The second model is mice with tumors deficient for another famous suppressor of tumorigenesis, the retinoblastoma protein (pRb1). We published data showing that DR is minimally effective in delaying the development or growth of spontaneous neuroendocrine tumors (pituitary and thyroid) in Rb1+/- mice. Based on this, we predicted that eRapa treatment starting at 8-9 weeks of age would also be minimally effective in extending longevity and preventing tumor development and growth. We showed the exact opposite – eRapa is very effective in extending the life span of both male and female due to a reduction of thyroid tumors and a delay in the development and slower growth of pituitary tumors.

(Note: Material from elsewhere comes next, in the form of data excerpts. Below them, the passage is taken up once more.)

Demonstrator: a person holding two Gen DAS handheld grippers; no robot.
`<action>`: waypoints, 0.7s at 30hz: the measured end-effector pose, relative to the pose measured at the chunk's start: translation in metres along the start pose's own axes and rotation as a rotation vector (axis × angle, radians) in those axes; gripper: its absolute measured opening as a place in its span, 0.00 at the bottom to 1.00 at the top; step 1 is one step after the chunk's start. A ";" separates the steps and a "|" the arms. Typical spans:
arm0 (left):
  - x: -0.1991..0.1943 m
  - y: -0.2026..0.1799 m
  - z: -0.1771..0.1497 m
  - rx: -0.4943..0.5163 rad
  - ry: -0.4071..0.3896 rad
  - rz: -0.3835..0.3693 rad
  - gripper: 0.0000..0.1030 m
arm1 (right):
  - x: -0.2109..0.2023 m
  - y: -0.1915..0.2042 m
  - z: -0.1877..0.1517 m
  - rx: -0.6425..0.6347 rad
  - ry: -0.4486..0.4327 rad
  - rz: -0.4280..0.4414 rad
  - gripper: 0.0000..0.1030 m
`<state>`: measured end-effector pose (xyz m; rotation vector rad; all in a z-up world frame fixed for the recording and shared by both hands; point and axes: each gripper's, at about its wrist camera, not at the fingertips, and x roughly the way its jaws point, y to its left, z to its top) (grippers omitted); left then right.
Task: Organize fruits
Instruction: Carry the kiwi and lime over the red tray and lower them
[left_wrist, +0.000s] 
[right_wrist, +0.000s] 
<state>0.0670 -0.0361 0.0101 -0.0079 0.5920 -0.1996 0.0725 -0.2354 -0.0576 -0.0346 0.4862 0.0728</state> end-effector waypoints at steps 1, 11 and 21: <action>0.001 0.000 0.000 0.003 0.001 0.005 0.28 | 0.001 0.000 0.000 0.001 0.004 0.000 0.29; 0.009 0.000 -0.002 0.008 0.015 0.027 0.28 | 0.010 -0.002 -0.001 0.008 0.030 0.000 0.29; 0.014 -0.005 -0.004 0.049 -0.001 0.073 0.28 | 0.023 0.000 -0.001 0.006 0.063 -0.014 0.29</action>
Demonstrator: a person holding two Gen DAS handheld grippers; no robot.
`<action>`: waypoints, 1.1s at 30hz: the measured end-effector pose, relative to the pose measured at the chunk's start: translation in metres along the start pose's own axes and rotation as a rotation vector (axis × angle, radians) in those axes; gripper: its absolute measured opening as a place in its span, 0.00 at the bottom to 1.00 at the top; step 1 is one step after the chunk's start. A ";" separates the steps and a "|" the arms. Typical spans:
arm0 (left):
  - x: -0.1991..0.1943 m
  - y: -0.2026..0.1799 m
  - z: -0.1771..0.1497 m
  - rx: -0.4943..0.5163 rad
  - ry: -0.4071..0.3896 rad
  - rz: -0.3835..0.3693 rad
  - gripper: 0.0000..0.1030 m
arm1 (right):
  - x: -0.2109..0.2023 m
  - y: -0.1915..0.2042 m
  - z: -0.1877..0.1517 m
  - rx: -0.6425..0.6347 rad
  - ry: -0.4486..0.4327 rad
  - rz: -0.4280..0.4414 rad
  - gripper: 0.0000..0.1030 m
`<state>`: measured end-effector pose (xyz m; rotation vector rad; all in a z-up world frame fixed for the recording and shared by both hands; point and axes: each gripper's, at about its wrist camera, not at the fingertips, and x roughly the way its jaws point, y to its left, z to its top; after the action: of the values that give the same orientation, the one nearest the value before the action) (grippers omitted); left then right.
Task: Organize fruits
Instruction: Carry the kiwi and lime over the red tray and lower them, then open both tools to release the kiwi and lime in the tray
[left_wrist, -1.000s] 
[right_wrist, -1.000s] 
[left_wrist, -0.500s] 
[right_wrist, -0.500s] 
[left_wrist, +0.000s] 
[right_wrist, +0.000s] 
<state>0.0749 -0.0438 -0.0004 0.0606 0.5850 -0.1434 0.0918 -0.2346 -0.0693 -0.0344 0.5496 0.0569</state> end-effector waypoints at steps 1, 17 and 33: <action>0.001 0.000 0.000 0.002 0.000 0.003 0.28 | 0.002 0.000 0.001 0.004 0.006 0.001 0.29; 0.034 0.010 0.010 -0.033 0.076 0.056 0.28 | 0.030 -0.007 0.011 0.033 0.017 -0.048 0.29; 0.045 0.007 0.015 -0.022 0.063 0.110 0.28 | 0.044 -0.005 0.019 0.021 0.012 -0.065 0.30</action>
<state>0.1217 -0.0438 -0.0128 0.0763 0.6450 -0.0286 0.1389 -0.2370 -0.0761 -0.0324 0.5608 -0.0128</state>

The third is a mouse model of intestinal adenomas called ApcMin/+. Since our formulation of rapamycin is delivered to the gut, we predicted it would be efficacious in this model. In a paper ready for submission, we show that eRapa starting at 8 weeks of age extends their life span to almost that of wild type mice (mid dose) or exceeds that of wild type (high dose).

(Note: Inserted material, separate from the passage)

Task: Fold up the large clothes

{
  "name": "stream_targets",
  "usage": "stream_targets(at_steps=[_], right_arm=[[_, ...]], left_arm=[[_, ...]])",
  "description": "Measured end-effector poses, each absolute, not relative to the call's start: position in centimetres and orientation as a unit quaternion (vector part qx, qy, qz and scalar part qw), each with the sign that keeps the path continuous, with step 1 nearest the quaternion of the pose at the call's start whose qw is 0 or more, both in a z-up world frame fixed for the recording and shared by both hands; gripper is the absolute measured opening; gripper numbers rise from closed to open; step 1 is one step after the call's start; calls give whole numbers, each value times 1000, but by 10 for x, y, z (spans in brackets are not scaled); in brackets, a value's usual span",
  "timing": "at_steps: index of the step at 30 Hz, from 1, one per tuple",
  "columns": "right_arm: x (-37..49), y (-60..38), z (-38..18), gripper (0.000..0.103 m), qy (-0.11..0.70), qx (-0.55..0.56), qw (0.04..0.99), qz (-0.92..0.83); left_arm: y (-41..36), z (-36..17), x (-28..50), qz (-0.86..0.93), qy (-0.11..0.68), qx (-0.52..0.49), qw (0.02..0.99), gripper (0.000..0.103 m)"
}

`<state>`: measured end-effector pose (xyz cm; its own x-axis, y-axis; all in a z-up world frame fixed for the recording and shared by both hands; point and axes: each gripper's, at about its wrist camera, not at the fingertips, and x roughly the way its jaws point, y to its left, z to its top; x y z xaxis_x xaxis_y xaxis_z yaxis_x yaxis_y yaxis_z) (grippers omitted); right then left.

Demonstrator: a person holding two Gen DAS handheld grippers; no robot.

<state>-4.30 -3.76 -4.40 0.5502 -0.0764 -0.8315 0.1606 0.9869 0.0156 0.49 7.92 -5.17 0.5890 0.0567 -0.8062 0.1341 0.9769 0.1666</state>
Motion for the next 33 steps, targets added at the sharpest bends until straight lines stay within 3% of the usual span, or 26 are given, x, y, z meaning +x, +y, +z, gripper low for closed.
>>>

In summary, eRapa is the first anticancer prophylactic drug, which could have a large impact on the amelioration of age-associated cancer and, at the same tiem, extend the healthy portion of our lives. The mTOR system like aging is woven into the very fabric of life. It is no wonder that its regulation has a profound effect on the length and quality of life. We are just beginning to understand this very deep connection and the exciting possibilities at hand.
Expertise
High throughput/content screening technology – Using automated fluorescent microscopy (aka image cytometery), we are developing cell based assays that can be adapted for large scale screens using small interfering RNAs (siRNAs), or chemical libraries. Cell based assays are more amenable in academic-based laboratories for purposes of discovering new targets and drugs. An example is our prolactin array-containing cell line below, which has been used to identify estrogen-like compounds in a chemical library. Our goal is development of a center to promote the discovery of new biological targets and drugs by providing assistance and expertise to UTHSC investigators.

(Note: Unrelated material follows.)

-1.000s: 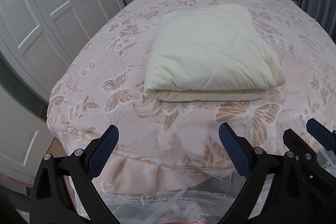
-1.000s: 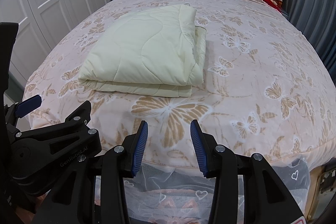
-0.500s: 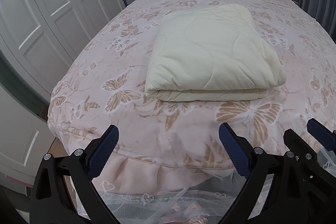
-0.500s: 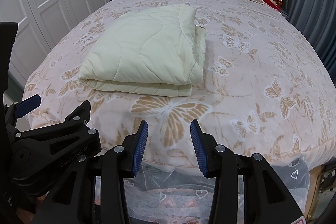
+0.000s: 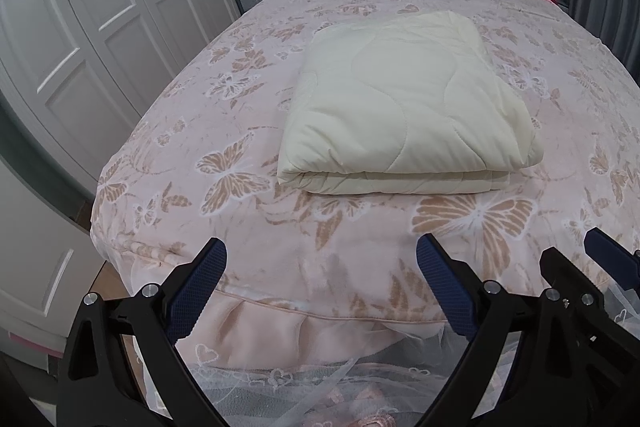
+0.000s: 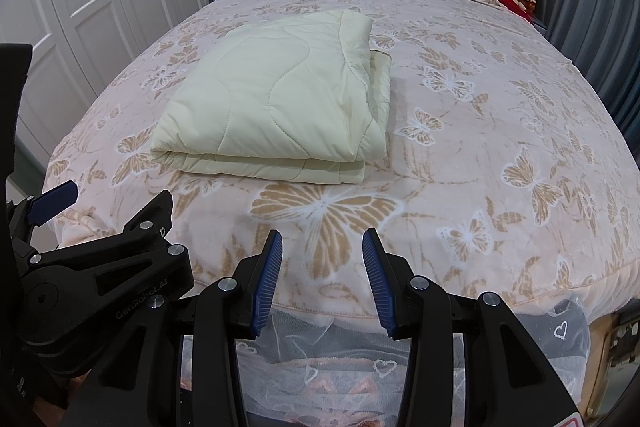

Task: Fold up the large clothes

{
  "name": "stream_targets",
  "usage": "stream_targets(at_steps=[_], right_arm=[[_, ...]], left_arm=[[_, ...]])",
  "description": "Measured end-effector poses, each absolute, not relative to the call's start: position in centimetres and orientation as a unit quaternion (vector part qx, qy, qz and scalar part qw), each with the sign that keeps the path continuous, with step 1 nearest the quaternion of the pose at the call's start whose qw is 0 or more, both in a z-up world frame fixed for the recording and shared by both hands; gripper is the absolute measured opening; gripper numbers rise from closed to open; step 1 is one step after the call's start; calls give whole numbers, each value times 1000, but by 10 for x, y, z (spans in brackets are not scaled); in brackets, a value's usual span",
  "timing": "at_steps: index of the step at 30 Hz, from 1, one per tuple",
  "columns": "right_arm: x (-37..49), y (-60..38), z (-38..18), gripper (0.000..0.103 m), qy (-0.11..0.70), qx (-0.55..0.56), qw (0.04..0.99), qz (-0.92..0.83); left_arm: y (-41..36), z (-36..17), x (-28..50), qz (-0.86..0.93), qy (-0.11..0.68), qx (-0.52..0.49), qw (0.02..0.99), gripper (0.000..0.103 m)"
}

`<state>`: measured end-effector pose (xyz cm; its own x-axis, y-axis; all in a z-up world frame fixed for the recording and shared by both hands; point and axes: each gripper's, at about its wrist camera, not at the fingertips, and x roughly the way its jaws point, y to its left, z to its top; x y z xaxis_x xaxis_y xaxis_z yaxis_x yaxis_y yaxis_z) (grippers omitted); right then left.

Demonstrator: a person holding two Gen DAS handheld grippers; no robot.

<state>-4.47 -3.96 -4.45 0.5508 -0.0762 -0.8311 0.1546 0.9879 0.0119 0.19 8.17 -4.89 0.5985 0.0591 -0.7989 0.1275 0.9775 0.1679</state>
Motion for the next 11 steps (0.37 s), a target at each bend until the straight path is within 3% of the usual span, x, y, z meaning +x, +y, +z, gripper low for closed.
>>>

Pituitary-specific gene transcription – This involves the discovery and study of a pituitary-specific transcription factor called PUF-I, which later became known as Pit-1. Our approaches include cell-free transcription and more recently cell biological assays.
Single cell transcription factor dynamics – I designed a chromosomally integrated array of DNA-binding sites using the prolactin enhancer/promoter as the prototype. In collaboration with Michael A. Mancini’s laboratory at Baylor College of Medicine, we have shown that the array binds Pit-1 and estrogen receptor and is visible as a bright focus in living and fixed cells that express these transcription factor translationally fused to the green fluorescent protein. The array is transcriptionally fused to a gene encoding dsRed-SKL protein, which reports estrogen and anti-estrogen responsiveness as cytoplasmic (peroxisome) red fluorescent foci. The array also provides multiplex data regarding large-scale changes in chromatin (expansion with agonist, and contraction with antagonist), co-localization with RNA polymerase and co-activators/repressors, and dynamics of Pit-1 and ER? exchange at array chromatin. The cell line will be useful in providing data in tests of stochastic models of mammalian transcription factor function.
mTOR inhibition as anti-aging – Mechanistic target of rapamycin (mTOR) inhibition by our novel formulation, encapsulated (enteric) rapamycin (eRapa) as an effective intervention to treat aging and associated diseases.